_Exercise directions_:
Copy each line below exactly and leave the pictures out.

_Raw data_:
+ + + + +

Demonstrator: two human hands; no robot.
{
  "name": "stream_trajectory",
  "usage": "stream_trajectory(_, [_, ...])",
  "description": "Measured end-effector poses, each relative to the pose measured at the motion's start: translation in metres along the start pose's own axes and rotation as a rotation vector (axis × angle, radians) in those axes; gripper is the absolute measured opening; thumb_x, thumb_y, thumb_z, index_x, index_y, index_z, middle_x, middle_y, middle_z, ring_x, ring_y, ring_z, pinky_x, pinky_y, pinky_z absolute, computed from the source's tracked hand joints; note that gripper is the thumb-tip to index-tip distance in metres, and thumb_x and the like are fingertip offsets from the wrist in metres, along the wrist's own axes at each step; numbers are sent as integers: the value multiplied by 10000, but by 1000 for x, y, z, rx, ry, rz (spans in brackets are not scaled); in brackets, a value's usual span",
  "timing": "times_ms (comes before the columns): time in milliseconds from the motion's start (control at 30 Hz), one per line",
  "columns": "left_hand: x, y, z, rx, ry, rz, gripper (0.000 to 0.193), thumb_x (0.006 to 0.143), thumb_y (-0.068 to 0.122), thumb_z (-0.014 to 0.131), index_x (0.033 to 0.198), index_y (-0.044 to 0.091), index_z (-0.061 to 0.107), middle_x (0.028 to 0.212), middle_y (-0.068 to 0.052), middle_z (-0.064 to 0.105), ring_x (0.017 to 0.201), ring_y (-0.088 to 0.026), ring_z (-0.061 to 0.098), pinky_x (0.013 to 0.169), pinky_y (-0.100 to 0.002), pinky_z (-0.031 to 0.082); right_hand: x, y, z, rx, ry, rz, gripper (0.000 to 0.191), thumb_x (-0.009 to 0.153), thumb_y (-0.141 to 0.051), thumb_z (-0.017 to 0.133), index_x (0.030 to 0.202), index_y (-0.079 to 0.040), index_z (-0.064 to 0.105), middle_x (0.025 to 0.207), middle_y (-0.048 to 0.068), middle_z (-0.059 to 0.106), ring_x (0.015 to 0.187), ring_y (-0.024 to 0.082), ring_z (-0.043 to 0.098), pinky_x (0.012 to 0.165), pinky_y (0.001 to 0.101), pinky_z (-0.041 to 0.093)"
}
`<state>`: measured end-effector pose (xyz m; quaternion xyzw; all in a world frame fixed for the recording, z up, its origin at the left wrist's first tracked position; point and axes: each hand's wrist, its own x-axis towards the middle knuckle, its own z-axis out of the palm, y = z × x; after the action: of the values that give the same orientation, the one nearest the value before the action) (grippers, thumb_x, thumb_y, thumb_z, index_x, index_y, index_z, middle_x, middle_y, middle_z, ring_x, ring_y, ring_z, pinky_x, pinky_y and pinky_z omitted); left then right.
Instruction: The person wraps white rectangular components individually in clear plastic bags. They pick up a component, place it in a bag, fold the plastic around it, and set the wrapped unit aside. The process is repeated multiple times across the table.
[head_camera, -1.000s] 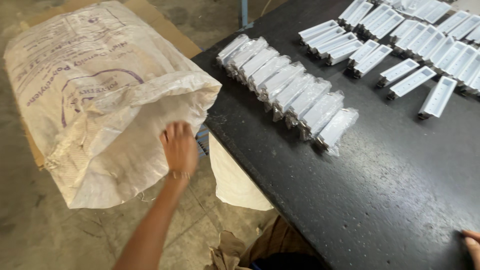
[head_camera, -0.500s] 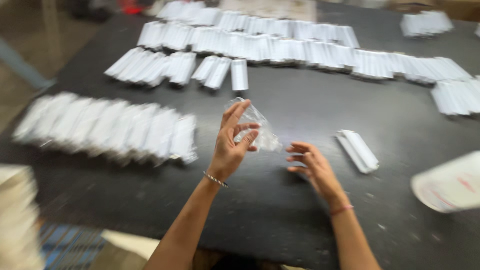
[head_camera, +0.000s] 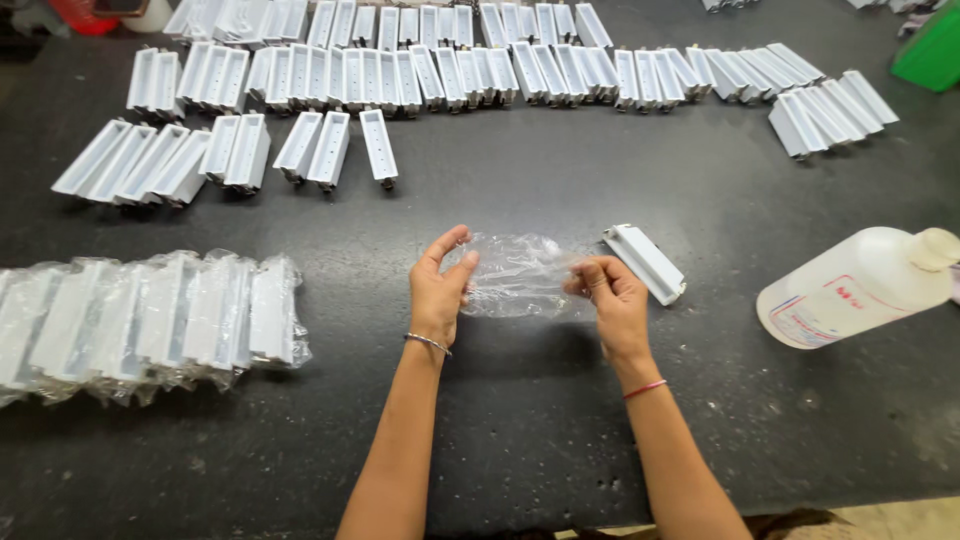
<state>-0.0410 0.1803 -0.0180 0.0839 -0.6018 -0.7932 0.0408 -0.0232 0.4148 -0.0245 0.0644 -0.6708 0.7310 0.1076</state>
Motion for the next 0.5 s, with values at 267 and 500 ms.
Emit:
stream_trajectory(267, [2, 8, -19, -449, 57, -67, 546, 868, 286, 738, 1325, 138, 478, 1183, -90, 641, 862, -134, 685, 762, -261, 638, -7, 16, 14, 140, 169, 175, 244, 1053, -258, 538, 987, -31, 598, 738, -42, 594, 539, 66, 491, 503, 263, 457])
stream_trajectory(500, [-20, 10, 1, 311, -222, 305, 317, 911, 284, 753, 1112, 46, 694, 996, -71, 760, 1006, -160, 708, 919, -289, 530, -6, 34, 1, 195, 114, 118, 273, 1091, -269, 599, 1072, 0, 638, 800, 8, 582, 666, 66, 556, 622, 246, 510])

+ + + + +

_Response box_:
Demonstrator: two human hands; no robot.
{
  "name": "stream_trajectory",
  "usage": "stream_trajectory(_, [_, ...])",
  "description": "Measured end-effector poses, each relative to the pose measured at the motion's start: translation in metres along the start pose's own axes and rotation as a rotation vector (axis × angle, radians) in those axes; gripper is the absolute measured opening; thumb_x, thumb_y, thumb_z, index_x, index_y, index_z, middle_x, middle_y, middle_z, ring_x, ring_y, ring_z, pinky_x, pinky_y, pinky_z absolute, computed from the source's tracked hand joints; note that gripper is the thumb-tip to index-tip distance in metres, and thumb_x and the like are fingertip offsets from the wrist in metres, along the wrist's own axes at each step; numbers are sent as integers: the value multiplied by 10000, but by 1000 for x, y, z, rx, ry, rz (spans in brackets are not scaled); in brackets, a value's usual span",
  "timing": "times_ms (comes before the columns): time in milliseconds from the motion's start (control at 30 Hz), one per line",
  "columns": "left_hand: x, y, z, rx, ry, rz, gripper (0.000 to 0.193), thumb_x (0.006 to 0.143), thumb_y (-0.068 to 0.122), thumb_z (-0.014 to 0.131), index_x (0.033 to 0.198), index_y (-0.044 to 0.091), index_z (-0.061 to 0.107), middle_x (0.028 to 0.212), middle_y (-0.068 to 0.052), middle_z (-0.064 to 0.105), ring_x (0.017 to 0.201), ring_y (-0.088 to 0.026), ring_z (-0.061 to 0.098), pinky_x (0.013 to 0.169), pinky_y (-0.100 to 0.002), pinky_z (-0.031 to 0.082); right_hand: x, y, z, rx, ry, rz, gripper (0.000 to 0.191), thumb_x (-0.009 to 0.153), thumb_y (-0.141 to 0.051), thumb_z (-0.017 to 0.133), index_x (0.030 to 0.202), index_y (-0.079 to 0.040), index_z (-0.064 to 0.105), middle_x (0.025 to 0.207), middle_y (-0.048 to 0.068), middle_z (-0.059 to 0.106), ring_x (0.015 to 0.187), ring_y (-0.024 to 0.082), ring_z (-0.043 to 0.098), pinky_x (0.012 to 0.165), pinky_y (0.001 to 0.101), pinky_z (-0.041 to 0.093)"
}
`<state>`: measured end-effector pose (xyz m; quaternion xyzw; all in a world frame fixed for the recording, z up, its origin at the left wrist's first tracked position; point and axes: each hand's wrist, its own x-axis towards the middle knuckle, its own z-axis out of the palm, y = z × x; after the action: of the values that give the same orientation, the one nearest the value before the action) (grippers, thumb_x, thumb_y, thumb_z, index_x, index_y, index_z, middle_x, middle_y, middle_z, ring_x, ring_y, ring_z, pinky_x, pinky_y and pinky_z omitted); left then right.
Instruction: The person wraps white rectangular components individually in clear plastic bags. They pick up a component, place it in a bag, fold the plastic around it, and set the wrapped unit aside. The process is repeated multiple times across the table.
[head_camera, -1.000s] 
[head_camera, -0.500s] 
[head_camera, +0.000s] 
<state>-0.0410 0.1803 -0.0180 0.0839 -0.6018 -0.7932 0.0408 -0.0232 0.4148 -0.0245 0.0644 -0.6708 0.7310 0.1076</state>
Motion for the next 0.5 s, with values at 267 and 500 ms.
Emit:
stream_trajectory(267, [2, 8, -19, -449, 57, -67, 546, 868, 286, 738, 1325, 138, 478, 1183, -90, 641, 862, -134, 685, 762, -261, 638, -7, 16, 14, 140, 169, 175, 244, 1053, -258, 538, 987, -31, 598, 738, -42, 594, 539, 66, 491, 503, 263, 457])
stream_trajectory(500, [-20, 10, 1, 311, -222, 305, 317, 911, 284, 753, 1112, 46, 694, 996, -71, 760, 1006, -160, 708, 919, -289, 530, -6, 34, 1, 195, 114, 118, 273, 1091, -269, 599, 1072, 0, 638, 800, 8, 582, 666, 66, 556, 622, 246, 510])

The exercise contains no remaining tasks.